I'm tickled pink right now. This morning I did my first ever 10 mile run! WooHoo! :D I was just under 11-minute miles, which was a comfortable, easily maintainable pace. My calves started to tire around 8 miles, but not so badly that I ever considered needing to stop.
On the nutrition front, I also had a breakthough. I usually struggle with anything solid, but this morning I had some ripe bananas in the house, so I decided to try one pre-run. I made sure to east it slowly, and finished it around 20 minutes before the run. And, TADA!! No stomach cramps! Yay! I also took in 100 gel calories at both 30 minutes and 70 minutes. When I finished at 109 minutes I was hungry but not bonking. So it seemed about right. WHen I move up to 11 miles in August ( I add 1 mile each month to my long runs), I think I'll try nutrition at 30,60, & 90 minutes.
Susan
I thought my run last night would be really easy since I had my 3 yo with me on her bike now that the baby rides in the jogger.
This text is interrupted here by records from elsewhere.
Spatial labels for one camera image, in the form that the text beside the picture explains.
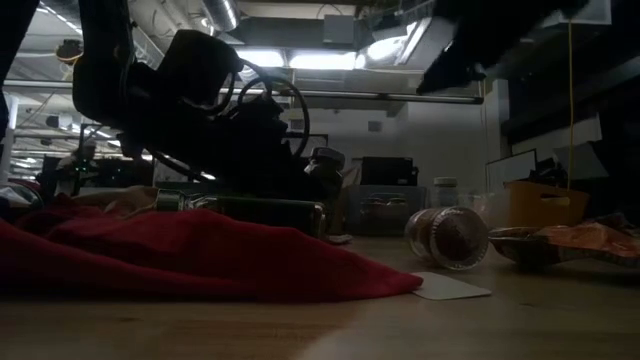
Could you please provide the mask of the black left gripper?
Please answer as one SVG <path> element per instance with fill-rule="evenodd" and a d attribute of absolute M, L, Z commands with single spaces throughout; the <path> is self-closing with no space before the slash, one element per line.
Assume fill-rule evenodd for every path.
<path fill-rule="evenodd" d="M 256 97 L 238 102 L 213 121 L 215 132 L 206 143 L 204 172 L 235 192 L 268 198 L 335 200 L 343 175 L 330 169 L 322 182 L 306 173 L 284 140 L 283 109 L 273 100 Z"/>

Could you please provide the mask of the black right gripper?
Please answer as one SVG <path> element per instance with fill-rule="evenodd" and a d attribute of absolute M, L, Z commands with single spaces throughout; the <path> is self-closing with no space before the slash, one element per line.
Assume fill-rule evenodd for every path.
<path fill-rule="evenodd" d="M 454 21 L 454 36 L 417 87 L 424 95 L 480 81 L 506 51 L 530 31 L 522 14 L 467 13 Z"/>

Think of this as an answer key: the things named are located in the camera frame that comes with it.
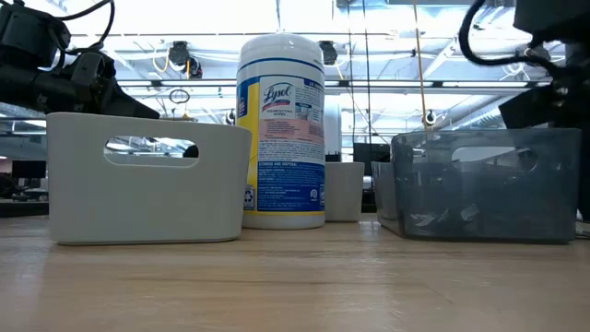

Boy, was I wrong. This girl had me doing sprints and intervals--one of the most challenging workouts I've had in awhile.
Me: Slow jog
DD: C'mon Mom! Go faster! You can do it!
Me: Picks up pace to fast run
DD: (huge grin) You're doing it, MOM! You're going fast! SUPER FAST!!
Me: Runs even faster
DD: Mom! You're great! Keep GOING! C'MON MOM! YOU'RE DOING IT!!!!!!!
And then a 30 second rest before the next sprint.
DD to person walking past on bike path: My mom can run SUPER FAST!
I'm glad someone thinks I'm fast. Super fast.
I need her to coach me...
I ran 2.3 miles, with about a half mile walk before and after. This was a hilly run, my time was better, finally, inching back to where it was about 3 weeks ago, about a 10:55 pace. It's hot and humid, so I went out at 6 AM.
Then I went on a 30 mile (slow) ride with a friend.
I went to the high school track for ladder intervals. This was the first time I'd run on the 1/4 mile oval and I was a little afraid that I'd be bored silly... but I had plenty to think about. :rolleyes:
Still sore, but it was a day to "push through," even though I had a hard time maintaining the pace towards the end of the second trip down the ladder.
Did something new this morning. Got up at 3:30am so that I could be on the road & headed to a state park w/ my running buddy for 16miles of trail running.
:D It was so beautiful!! The run while not fast, lots of hills & this was our first real trail run, was a ton of fun!! We will definitely be doing this again. I managed to navigate the trails effectively, our route only brought us to 15 miles so we stopped there, took off our shoes & went up to our knees in the lake for an "ice bath". Worked well.
Glad to see two pages of running posts this week, mean we ladies are logging some miles. Good job!! :D
Susan- Congrats on the 10miler!! Happy to hear the nutrition issue is coming together.
Lime- Great story about DD. I love that!
I'm not usually sore after my long runs. I just get that nice tired feeling in my legs that lets me know I got in a good workout.
After Friday's run, same thing. Yesterday (Saturday) I did a 72 mile ride, which would normally not overtax me at all, but I definitely noticed that my legs were not quite as peppy as usual.
And today? hoooweee, are my quads sore! I guess that's the result of the two back to back. I've been trying to do my long runs mid-week to avoid this sort of thing, but this week it just didn't work out.
I've decided to stick to upper body work today. :D
Susan
Might be time to start doing the ice bath after your long runs. It can make a big difference.
I did a 4.5 miler on Sunday AM. I wanted to do 6 but I'm just not feeling up to it right now. I'll try again next Sunday. I am getting frustrated that my pace is so much slower than it used to be, but it also gives me something to work towards.